OTTAWA—The Bank of Canada announced a 25 basis point reduction of its key interest rate, marking its sixth consecutive decrease. The Bank cautioned that the imposition of U.S. tariffs introduces a significant level of uncertainty.

In the Jan. 29 update, Bank of Canada Governor Tiff Macklem expressed concern over U.S. tariffs, stating that they could have a disruptive impact on the Canadian economy and overshadow the economic outlook.

The Bank’s key interest rate now stands at 3 percent. It also disclosed plans to discontinue qualitative tightening and resume asset purchases in March to stabilize its balance sheet for the year and subsequently expand it modestly in line with economic growth.

U.S. President Donald Trump has threatened to impose 25 percent tariffs on Canada and Mexico if they fail to address border security adequately. The U.S. administration has confirmed that tariffs are set to be imposed on Feb. 1. said

Macklem pointed out that the Bank of Canada lacks crucial information on the nature, duration, and potential responses to these tariffs. He acknowledged the challenges in predicting their impacts due to the unprecedented scale of the proposed measures.

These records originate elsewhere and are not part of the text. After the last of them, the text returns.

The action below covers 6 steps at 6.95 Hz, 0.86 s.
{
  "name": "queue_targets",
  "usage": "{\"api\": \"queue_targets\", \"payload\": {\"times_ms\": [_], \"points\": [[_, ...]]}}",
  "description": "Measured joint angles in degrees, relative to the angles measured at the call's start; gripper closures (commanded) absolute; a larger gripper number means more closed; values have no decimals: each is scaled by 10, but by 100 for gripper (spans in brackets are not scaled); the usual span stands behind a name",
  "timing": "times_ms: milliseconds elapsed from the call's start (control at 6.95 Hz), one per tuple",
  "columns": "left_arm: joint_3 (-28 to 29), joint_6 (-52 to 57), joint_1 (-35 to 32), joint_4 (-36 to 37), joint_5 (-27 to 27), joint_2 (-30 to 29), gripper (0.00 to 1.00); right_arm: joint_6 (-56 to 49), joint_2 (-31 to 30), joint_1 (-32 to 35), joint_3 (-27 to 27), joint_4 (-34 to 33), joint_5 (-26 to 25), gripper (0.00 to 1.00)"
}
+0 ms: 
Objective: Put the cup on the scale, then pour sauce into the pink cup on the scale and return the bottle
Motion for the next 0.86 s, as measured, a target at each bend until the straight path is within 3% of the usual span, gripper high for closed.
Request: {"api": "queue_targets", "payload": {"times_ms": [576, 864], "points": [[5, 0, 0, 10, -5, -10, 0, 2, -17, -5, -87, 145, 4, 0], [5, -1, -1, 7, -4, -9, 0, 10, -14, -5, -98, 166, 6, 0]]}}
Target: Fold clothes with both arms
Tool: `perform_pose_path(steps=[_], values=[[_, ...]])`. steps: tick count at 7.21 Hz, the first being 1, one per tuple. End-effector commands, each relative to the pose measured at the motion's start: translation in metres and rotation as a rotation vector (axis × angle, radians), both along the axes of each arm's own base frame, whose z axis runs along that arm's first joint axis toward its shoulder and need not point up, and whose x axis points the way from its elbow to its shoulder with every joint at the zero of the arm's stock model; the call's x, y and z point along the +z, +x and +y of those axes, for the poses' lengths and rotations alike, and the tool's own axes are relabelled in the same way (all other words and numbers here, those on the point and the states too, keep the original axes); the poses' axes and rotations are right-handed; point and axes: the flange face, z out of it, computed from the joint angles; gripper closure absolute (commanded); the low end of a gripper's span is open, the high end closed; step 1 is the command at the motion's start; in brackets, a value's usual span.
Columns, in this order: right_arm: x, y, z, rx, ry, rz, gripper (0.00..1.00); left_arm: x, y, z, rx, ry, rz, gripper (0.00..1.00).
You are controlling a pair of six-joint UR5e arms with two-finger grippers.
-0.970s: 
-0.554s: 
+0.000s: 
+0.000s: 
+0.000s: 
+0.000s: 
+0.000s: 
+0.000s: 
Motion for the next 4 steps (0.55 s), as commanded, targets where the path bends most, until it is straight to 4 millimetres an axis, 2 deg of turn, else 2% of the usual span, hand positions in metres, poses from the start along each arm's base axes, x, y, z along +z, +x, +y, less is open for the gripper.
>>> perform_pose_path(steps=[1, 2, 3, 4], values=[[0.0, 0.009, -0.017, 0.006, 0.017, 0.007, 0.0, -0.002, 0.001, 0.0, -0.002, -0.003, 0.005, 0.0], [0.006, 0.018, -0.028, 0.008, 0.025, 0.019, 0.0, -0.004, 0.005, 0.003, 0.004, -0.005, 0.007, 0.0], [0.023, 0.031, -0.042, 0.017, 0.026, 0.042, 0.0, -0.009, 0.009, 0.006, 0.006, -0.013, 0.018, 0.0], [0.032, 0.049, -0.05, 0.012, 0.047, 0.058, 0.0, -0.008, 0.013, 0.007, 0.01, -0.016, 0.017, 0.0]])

Macklem emphasized that protracted trade disputes could severely impact economic activity in Canada, leading to increased inflation from higher imported goods costs. He highlighted the role of businesses and households in both the U.S. and Canada in adapting to elevated import prices to determine the magnitude and timing of resulting effects on output and inflation.

Macklem stressed that monetary policy alone cannot offset the negative effects of tariffs, such as heightened inflation and weakened economic output. He highlighted the need to carefully evaluate the downward pressure on inflation resulting from economic weakness against the upward pressure from increased input prices and disruptions in the supply chain.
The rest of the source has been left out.